Not sure that doriotcapital is still around, as s/he did not respond to my question, posted a week or so ago but after their initial flurry of posts.
Interesting back test you conducted, but not altogether surprising. As others have mentioned, ema crossover strategies are pretty common, although most do not limit themselves to one Pair, and the ‘check in ever four hours’ part was new to me, so this is an interesting thread.
I use emas pretty heavily in my own trading, and as others have said they suit a trending market well (if you’re a fan of them) but are (at least in my opinion) a waste of time in a ranging market. I do trade a ranging market, but I literally take the emas off the chart during those times as they just confuse the issue and don’t mean anything.

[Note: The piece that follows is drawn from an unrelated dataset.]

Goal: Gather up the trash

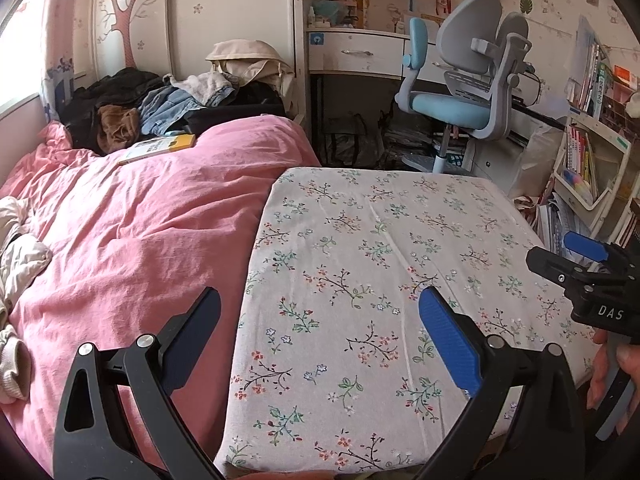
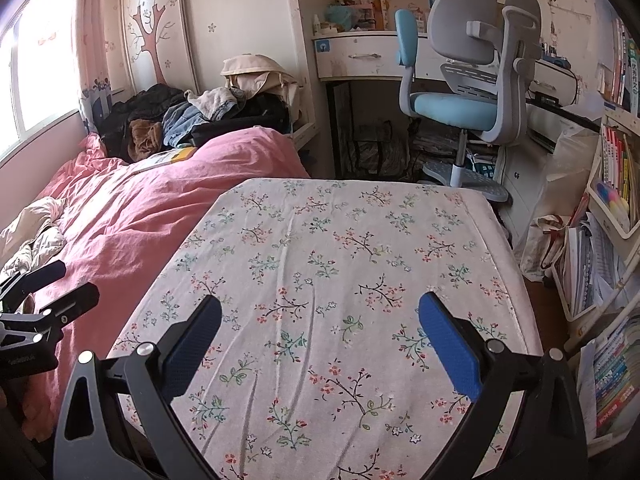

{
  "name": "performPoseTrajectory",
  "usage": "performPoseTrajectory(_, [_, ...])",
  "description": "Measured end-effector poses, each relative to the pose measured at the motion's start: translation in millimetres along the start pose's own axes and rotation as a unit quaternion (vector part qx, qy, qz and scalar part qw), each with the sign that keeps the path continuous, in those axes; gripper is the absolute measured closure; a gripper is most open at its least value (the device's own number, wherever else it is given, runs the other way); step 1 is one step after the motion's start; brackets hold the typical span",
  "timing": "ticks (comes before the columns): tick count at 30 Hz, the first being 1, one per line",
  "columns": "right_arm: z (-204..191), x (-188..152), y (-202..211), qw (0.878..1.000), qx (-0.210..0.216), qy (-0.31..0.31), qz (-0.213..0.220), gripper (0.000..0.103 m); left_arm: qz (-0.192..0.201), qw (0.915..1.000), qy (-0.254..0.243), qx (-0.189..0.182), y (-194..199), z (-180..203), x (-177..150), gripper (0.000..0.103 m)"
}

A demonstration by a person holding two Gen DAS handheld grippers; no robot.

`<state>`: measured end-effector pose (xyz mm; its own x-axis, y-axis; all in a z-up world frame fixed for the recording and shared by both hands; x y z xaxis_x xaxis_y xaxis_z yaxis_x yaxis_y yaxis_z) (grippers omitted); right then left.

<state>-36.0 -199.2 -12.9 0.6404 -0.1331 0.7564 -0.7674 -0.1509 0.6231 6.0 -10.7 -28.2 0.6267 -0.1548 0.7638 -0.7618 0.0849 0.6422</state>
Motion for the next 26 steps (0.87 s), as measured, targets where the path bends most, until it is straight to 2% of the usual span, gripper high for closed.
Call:
performPoseTrajectory(3, [-0.4,-0.6,-0.1,1.000,-0.001,0.003,-0.001,0.008,-0.004,0.9999,0.007,-0.012,-1.6,-0.6,-0.9,0.007])
performPoseTrajectory(6, [-1.1,-1.1,-4.0,1.000,-0.002,0.007,-0.006,0.008,-0.008,0.9986,0.037,-0.038,-4.7,-5.7,-3.2,0.007])
performPoseTrajectory(10, [3.4,-5.3,-23.3,0.999,-0.001,0.012,-0.039,0.008,0.017,0.9945,0.077,-0.069,0.1,-14.7,-5.3,0.007])
performPoseTrajectory(14, [11.3,-3.8,-38.4,0.998,-0.011,0.012,-0.055,0.008,0.024,0.9967,0.058,-0.051,1.5,-12.0,-3.5,0.007])
performPoseTrajectory(20, [19.2,-3.7,-62.2,0.997,-0.034,0.025,-0.071,0.008,-0.034,0.9980,0.034,-0.041,-14.4,-6.5,-7.9,0.007])
performPoseTrajectory(26, [39.0,2.5,-87.2,0.994,-0.058,0.011,-0.087,0.008,-0.048,0.9971,0.045,-0.038,-20.3,-11.3,-10.9,0.007])
Point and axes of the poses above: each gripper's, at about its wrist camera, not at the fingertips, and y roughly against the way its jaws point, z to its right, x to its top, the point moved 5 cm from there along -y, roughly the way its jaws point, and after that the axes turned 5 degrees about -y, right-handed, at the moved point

So OP might well be correct in saying that the strategy outlined in this thread has paid out over the year, even taking into account ranging periods, as long as one simply enters mechanically and does not miss too many setups. But this is presumably because it has paid well during trending periods, and the frequency and duration of the trends has offset any ranging lulls.
Perhaps a possible tweak could be simply to set some parameters to try to identify when the market is ranging, and then simply stop trading the strategy until resumption of trend? Although that is off the top of my head, and obviously would lead to losses/missed opportunities at each end of the range, which might throw out the overall results too far for such a measure to be worthwhile.
But a more important point I would make, which was behind my question of last week, is that following the SNB intervention will we see so much trending on this Pair in future? It is largely because of the sustained USD/CHF downtrend that the SNB intervened, after all. They have now pegged the value of CHF to the Euro, and have indicated the level at which they will defend their value against USD - so we will be likely to see far less trending from USD/CHF in future. All the indications are that the SNB will intervene in future, as often as they deem necessary. They certainly have deep enough pockets to do so.
So it might be that we have had the happy days of a trending USD/CHF and, therefore, that this strategy would need a more sophisticated tweak in order to deliver strong results going forwards.
But OP might have views on all of this, might have a sound argument in place for why the strategy will continue to work, which is why I asked my question about the SNB intervention last week, rather than going into all of this first.
But as you asked, and OP did not respond, this is the way that I am thinking. Trading should be simple, it is about repeating the same, simple thing and making money more often than not, so I would not dismiss this strategy out of court. However, I would want to explore better both a response to a ranging market, and the impact - if any - of the SNB intervention and the scope for repeats down the track.
Hope this helps - apologies for the fact that it is rather a stream of consciousness!